## [Problem description]
Find the word "that" in the listing; pull out each line holding it.
BEGIN
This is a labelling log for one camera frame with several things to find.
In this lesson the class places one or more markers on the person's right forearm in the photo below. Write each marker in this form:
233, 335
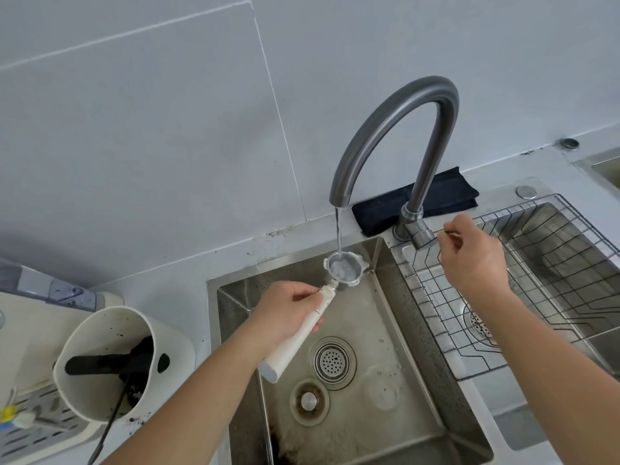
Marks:
557, 377

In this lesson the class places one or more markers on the person's right hand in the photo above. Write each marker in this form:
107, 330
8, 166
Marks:
479, 266

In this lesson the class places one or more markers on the round dark countertop cap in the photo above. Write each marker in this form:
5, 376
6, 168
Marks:
570, 143

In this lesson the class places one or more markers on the grey curved faucet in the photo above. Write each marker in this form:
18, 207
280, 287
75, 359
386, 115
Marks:
411, 94

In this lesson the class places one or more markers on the dark folded cloth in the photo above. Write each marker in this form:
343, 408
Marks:
378, 215

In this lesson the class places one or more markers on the white knock box bucket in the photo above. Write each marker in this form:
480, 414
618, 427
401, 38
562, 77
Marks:
179, 353

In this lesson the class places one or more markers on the round steel drain strainer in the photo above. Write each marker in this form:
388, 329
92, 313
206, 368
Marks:
477, 329
332, 364

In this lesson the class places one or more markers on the small steel sink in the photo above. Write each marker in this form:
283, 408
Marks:
608, 164

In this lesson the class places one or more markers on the stainless steel double sink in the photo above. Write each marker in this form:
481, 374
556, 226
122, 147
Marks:
387, 324

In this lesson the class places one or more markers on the person's left forearm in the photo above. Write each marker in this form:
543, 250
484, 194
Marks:
194, 411

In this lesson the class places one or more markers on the round cream sink plug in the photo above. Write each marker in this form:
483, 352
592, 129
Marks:
310, 402

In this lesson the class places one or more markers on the person's left hand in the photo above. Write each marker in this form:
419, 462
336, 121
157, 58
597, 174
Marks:
281, 314

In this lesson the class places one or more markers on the round silver countertop cap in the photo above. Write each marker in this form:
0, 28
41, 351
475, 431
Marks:
526, 192

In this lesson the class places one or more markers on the cream espresso machine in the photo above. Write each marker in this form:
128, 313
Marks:
29, 343

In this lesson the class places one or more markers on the black long spoon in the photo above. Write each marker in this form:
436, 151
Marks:
110, 421

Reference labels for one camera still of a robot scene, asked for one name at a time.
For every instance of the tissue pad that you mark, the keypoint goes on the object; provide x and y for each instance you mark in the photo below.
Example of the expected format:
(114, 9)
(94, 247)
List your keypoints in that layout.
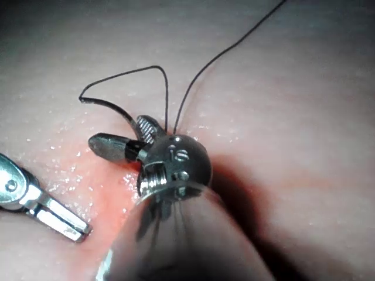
END
## [Answer]
For every instance of the tissue pad that you mark, the keypoint goes on the object; provide x and y for each instance you mark in the photo below.
List your keypoints in that layout.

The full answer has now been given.